Climbing in, shoving the boxes aside, he counted the rows, six, seven, and came to a wall of merchandise that wouldn’t shift when he touched it. He lifted one of the larger boxes, heard it rattle. A jug of some sort inside.
Carrying it out, he kicked more of the shoeboxes away, then crouched and passed the larger box to Brad.
“Fucker’s heavy,” Brad said.
Cam was already crawling back, thinking, only one hundred forty-nine to go.
* * *
It was slow, and Brad was as liable to drop them as Cam was to fumble the pass. He worked as quickly, as accurately as he could. Passing them down one at a time. Cam reached thirty-seven when he heard the car.
Stopping, he moved to the edge and looked down at Brad, who stared up at him, equally clueless.
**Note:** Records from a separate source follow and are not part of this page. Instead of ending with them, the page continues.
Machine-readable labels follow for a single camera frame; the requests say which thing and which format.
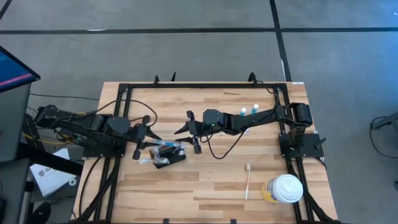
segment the wooden table
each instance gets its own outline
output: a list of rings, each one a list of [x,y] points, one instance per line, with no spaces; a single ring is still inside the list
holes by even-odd
[[[98,107],[116,99],[118,85],[119,82],[104,83]],[[287,83],[287,86],[291,102],[308,103],[302,83]],[[156,111],[159,119],[152,130],[166,140],[189,135],[174,135],[184,125],[187,110],[192,110],[196,119],[202,121],[202,114],[208,108],[238,114],[242,107],[250,111],[255,103],[259,105],[259,111],[268,110],[275,103],[272,94],[259,88],[141,88],[133,90],[132,99],[143,101]],[[114,105],[111,105],[101,112],[112,114],[113,111]],[[131,103],[129,111],[130,119],[145,114],[153,117],[147,108],[137,103]],[[307,131],[314,130],[315,125]],[[186,160],[162,169],[156,169],[152,164],[139,165],[132,160],[136,145],[128,143],[126,155],[121,160],[112,223],[159,223],[164,218],[169,218],[172,223],[228,223],[231,219],[237,219],[238,223],[295,223],[292,205],[271,204],[264,201],[260,193],[264,182],[287,173],[285,160],[280,155],[278,134],[277,123],[250,128],[222,160],[211,156],[207,144],[201,144],[203,153],[200,155],[194,154],[189,145]],[[216,154],[221,155],[236,138],[215,134],[211,146]],[[141,156],[146,157],[149,157],[148,149]],[[82,180],[86,179],[95,160],[92,158],[85,162]],[[99,161],[90,175],[82,210],[97,194],[103,161]],[[247,163],[251,164],[252,172],[249,197],[245,203]],[[304,159],[304,168],[310,193],[329,216],[337,218],[325,168],[315,159]],[[76,214],[82,185],[83,181],[76,197]],[[101,217],[105,216],[108,195],[104,198]],[[300,204],[305,219],[304,203]]]

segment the computer screen
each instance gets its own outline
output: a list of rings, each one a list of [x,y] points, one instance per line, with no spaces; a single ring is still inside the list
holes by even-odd
[[[40,76],[0,47],[0,92],[40,79]]]

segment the black metal frame
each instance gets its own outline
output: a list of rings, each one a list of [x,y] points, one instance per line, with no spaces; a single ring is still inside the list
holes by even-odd
[[[117,101],[115,109],[114,109],[115,116],[117,116],[120,112],[120,102],[122,100],[123,93],[126,91],[127,92],[126,104],[124,105],[123,116],[127,117],[128,113],[129,113],[129,100],[132,98],[132,90],[134,88],[272,88],[274,90],[274,93],[276,93],[276,94],[279,94],[279,90],[282,92],[285,105],[290,104],[289,93],[287,91],[286,83],[259,82],[259,81],[257,81],[255,74],[253,74],[253,73],[250,74],[247,83],[160,83],[158,76],[156,76],[154,83],[140,83],[140,84],[121,83],[121,84],[119,84],[118,95],[116,98],[118,101]],[[275,96],[274,98],[275,98],[275,102],[280,104],[280,101],[277,100],[277,97]],[[287,111],[288,111],[288,116],[293,118],[292,112],[290,110],[287,110]],[[286,133],[285,125],[282,122],[279,123],[279,128],[280,128],[280,134]],[[119,172],[120,160],[121,160],[120,157],[116,158],[114,167],[113,167],[113,172],[116,172],[117,174]],[[297,167],[298,167],[299,175],[297,175],[294,171],[294,167],[293,167],[294,161],[291,160],[291,157],[285,157],[285,162],[286,162],[286,166],[287,166],[287,172],[289,174],[298,176],[301,183],[303,184],[304,191],[308,192],[308,185],[307,185],[307,180],[305,177],[305,171],[304,171],[304,167],[303,167],[302,158],[299,157],[299,158],[296,158],[296,160],[295,160]],[[107,176],[108,170],[109,170],[109,163],[110,163],[110,158],[106,158],[105,162],[104,162],[104,166],[103,166],[101,182],[99,184],[99,193],[107,190],[107,189],[104,189],[104,187],[106,187],[106,183],[108,181],[108,180],[106,180],[106,176]],[[116,194],[117,180],[118,180],[118,178],[116,176],[116,178],[114,178],[114,180],[111,184],[105,220],[100,220],[101,203],[102,203],[102,201],[100,201],[100,203],[96,205],[94,219],[93,219],[94,222],[99,222],[99,223],[110,223],[111,222],[114,197]],[[302,219],[299,202],[296,202],[293,204],[295,219],[296,219],[297,223],[310,223],[310,222],[315,221],[314,216],[313,216],[313,208],[311,207],[311,205],[307,199],[308,198],[305,196],[305,208],[306,208],[308,220]]]
[[[83,171],[83,166],[81,164],[55,156],[44,150],[34,120],[29,114],[25,114],[22,131],[32,137],[32,139],[25,137],[26,144],[22,142],[19,143],[16,159],[28,158],[31,162],[36,164],[73,174],[78,177],[81,175]]]

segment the white toothbrush
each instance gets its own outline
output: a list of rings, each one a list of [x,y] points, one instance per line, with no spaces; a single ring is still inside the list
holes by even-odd
[[[246,193],[245,193],[245,196],[244,196],[244,201],[245,201],[245,202],[248,200],[248,193],[249,193],[250,170],[251,170],[251,168],[250,168],[250,163],[248,163],[248,164],[246,165],[246,170],[247,170],[249,173],[248,173],[248,182],[247,182],[247,184],[246,184]]]

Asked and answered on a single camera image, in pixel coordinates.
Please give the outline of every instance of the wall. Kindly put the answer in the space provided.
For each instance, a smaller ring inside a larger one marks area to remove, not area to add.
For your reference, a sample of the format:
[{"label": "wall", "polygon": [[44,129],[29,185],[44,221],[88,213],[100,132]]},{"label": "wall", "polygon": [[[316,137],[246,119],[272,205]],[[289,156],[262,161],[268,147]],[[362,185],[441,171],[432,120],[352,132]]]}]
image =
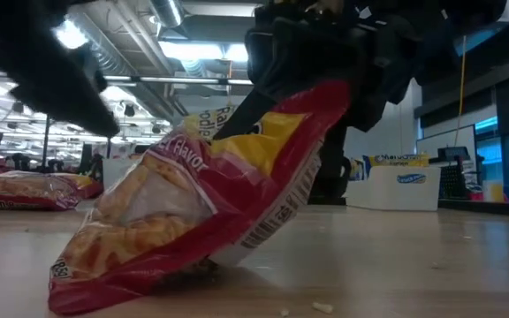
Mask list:
[{"label": "wall", "polygon": [[[468,125],[474,125],[483,121],[484,119],[495,117],[496,115],[496,105],[491,105],[481,110],[472,111],[460,117],[460,127],[462,128]],[[423,128],[423,137],[429,137],[455,129],[457,129],[457,118]]]},{"label": "wall", "polygon": [[345,156],[412,154],[418,139],[414,108],[422,104],[422,88],[414,79],[406,97],[398,104],[386,104],[382,119],[368,132],[347,129]]}]

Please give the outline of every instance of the white box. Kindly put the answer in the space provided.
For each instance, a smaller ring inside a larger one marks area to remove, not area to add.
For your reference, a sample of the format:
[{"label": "white box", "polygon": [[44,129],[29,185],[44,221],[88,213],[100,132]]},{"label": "white box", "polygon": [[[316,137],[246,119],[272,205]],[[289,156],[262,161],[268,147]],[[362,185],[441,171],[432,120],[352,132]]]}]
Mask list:
[{"label": "white box", "polygon": [[349,182],[346,205],[380,210],[435,211],[440,168],[376,166],[367,180]]}]

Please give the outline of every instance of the plastic packaging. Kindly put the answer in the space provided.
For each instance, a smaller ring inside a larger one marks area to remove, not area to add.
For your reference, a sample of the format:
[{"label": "plastic packaging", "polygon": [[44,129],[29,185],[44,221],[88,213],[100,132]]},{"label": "plastic packaging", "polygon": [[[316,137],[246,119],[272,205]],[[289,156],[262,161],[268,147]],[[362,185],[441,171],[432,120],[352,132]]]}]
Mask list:
[{"label": "plastic packaging", "polygon": [[0,174],[0,209],[63,211],[79,202],[76,185],[67,178],[25,171]]},{"label": "plastic packaging", "polygon": [[348,100],[347,84],[330,81],[281,102],[259,134],[207,142],[174,129],[88,213],[51,267],[50,309],[86,313],[242,260],[307,203],[321,140]]},{"label": "plastic packaging", "polygon": [[78,195],[82,199],[95,198],[103,192],[103,184],[93,180],[88,176],[62,172],[51,173],[50,175],[71,180],[73,183],[75,183],[76,189],[78,190]]}]

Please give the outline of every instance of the yellow bag label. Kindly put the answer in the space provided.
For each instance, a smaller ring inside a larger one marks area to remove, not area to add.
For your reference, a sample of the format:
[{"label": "yellow bag label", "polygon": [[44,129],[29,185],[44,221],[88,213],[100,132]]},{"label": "yellow bag label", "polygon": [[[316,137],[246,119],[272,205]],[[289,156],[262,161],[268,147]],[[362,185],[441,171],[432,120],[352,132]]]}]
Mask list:
[{"label": "yellow bag label", "polygon": [[211,141],[212,155],[231,153],[270,175],[274,162],[305,117],[304,114],[266,113],[251,134]]}]

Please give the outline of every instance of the snack crumb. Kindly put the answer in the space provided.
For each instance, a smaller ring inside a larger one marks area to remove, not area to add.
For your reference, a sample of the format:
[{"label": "snack crumb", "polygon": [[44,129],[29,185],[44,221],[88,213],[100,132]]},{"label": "snack crumb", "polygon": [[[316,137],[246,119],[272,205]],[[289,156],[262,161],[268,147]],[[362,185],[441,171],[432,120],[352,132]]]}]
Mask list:
[{"label": "snack crumb", "polygon": [[332,305],[314,302],[313,304],[311,304],[311,307],[317,311],[324,313],[324,314],[333,314],[333,306]]}]

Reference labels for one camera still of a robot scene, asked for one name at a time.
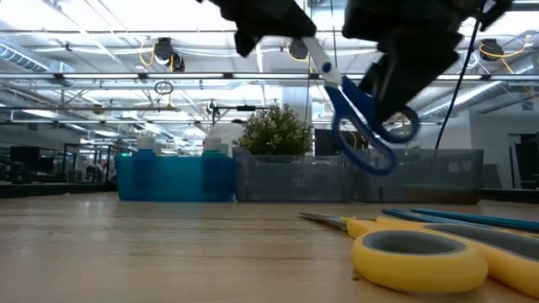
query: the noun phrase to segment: scissors
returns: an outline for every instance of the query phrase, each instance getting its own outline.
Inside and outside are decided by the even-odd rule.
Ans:
[[[300,215],[347,231],[355,239],[355,270],[374,284],[400,291],[450,294],[474,290],[487,278],[487,261],[471,244],[354,217]]]
[[[379,135],[384,141],[393,144],[403,144],[412,140],[419,131],[419,117],[408,106],[404,106],[399,112],[410,121],[410,130],[407,135],[395,136],[384,128],[381,123],[375,122],[375,109],[377,106],[376,96],[362,92],[349,78],[342,76],[337,68],[334,68],[328,54],[314,37],[303,38],[303,43],[309,50],[314,64],[320,71],[324,80],[324,89],[334,105],[334,119],[332,132],[344,154],[356,166],[370,174],[386,175],[397,166],[397,158],[392,150],[380,141]],[[356,110],[365,118],[365,122],[356,113]],[[347,119],[375,147],[387,160],[385,167],[375,167],[358,156],[355,149],[348,144],[340,133],[341,121]]]
[[[539,299],[539,240],[536,238],[462,224],[420,223],[386,217],[363,221],[354,217],[300,215],[345,228],[355,238],[352,247],[355,269],[375,284],[395,290],[449,293],[472,290],[481,284],[480,278],[488,274]],[[393,235],[377,236],[380,231],[392,231]],[[451,250],[455,243],[443,244],[439,237],[459,242],[465,249],[462,253]],[[446,252],[429,253],[433,249]],[[402,276],[394,271],[407,274]]]

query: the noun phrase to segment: wooden table
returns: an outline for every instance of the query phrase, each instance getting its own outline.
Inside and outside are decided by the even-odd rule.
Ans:
[[[447,296],[354,280],[351,238],[296,216],[371,218],[382,206],[412,207],[124,203],[114,194],[6,199],[0,201],[0,301],[535,301],[492,280]],[[429,208],[539,219],[534,205]]]

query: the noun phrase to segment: blue scissor handle
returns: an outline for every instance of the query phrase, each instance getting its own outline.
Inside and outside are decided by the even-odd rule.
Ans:
[[[395,136],[387,131],[383,125],[374,121],[376,109],[376,102],[374,101],[374,98],[366,93],[361,92],[358,87],[346,76],[343,77],[343,93],[361,112],[361,114],[363,114],[371,130],[380,135],[383,140],[389,143],[403,144],[409,142],[417,135],[419,131],[419,117],[408,106],[403,106],[403,108],[399,110],[399,113],[404,115],[410,121],[410,133],[406,136]]]
[[[343,77],[343,80],[344,82],[346,82],[346,80],[350,81],[347,77]],[[324,88],[326,89],[329,98],[333,102],[335,109],[332,132],[337,139],[337,143],[343,149],[344,154],[350,159],[352,163],[364,169],[370,174],[380,176],[389,174],[397,166],[397,158],[395,157],[395,154],[393,154],[392,150],[374,136],[371,129],[369,129],[369,127],[361,121],[360,117],[358,117],[354,109],[352,109],[352,107],[338,88],[330,86],[325,86]],[[355,152],[355,149],[350,147],[348,142],[346,142],[346,140],[343,139],[340,134],[340,121],[343,119],[350,120],[352,125],[354,125],[354,127],[371,143],[371,145],[374,146],[382,155],[386,157],[386,159],[389,161],[389,164],[385,168],[374,167],[370,163],[363,162],[358,157]]]

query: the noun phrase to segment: potted plant
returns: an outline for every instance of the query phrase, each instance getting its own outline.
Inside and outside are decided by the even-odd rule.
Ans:
[[[288,104],[283,108],[272,105],[269,109],[251,114],[242,137],[234,144],[246,148],[255,156],[303,156],[311,151],[311,126],[299,120]],[[285,157],[268,158],[276,161]]]

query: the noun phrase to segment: gray storage bin
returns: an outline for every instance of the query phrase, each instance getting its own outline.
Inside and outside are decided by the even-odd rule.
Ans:
[[[350,202],[353,180],[344,156],[253,156],[232,149],[236,200],[265,202]]]
[[[353,200],[360,202],[475,204],[483,174],[483,150],[395,149],[398,166],[387,176],[359,168],[354,174]],[[375,150],[359,151],[381,166]]]

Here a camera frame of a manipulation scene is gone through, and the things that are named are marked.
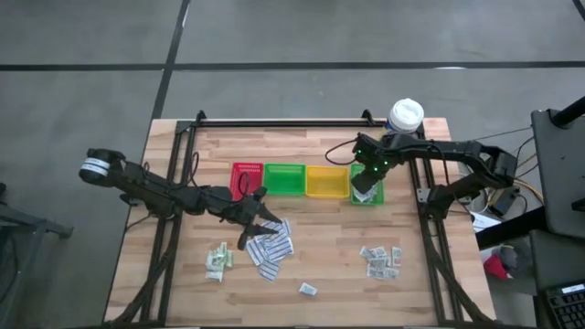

They waited in silence.
High beams played over the lanes. A truck of some kind.
Below, Tito started the van’s engine. The running lights peeped on. Idiot, Cam thought, don’t give away where we are.
In a pinch he could make a run down the aisle, sneak out the way he’d got in. Race for the break in the fence. If the road was blocked he could hazard the water. He hadn’t swum in years, had no idea where he’d go or how cold the water was in mid-December—
A white truck passed along the far end of the lane. The path of the light wasn’t interrupted. Cam relaxed. It was Hydro, the actual electricians, come to restore power.
Good luck. They’d need at least an hour just to hook things up, let alone repairing the gauges. And that was if they could get in.
Cam scrambled back into the can and began hauling out the boxes.
Once the van was three-quarters full, Cam told Brad to strip off the cardboard and jam the jugs anywhere there was space. They filled up the passenger’s seat, and he ordered Tito to move his seat forward. By now the van sagged, overburdened, but by Cam’s count they’d rescued one hundred and seventeen of the jugs.
Chemistry was beyond him, but that much would make a fuck-ton of something.
He debated sealing up the container, replacing the scattered boxes. But by then his own nerves were almost done. He closed the van’s back door and told Tito to go.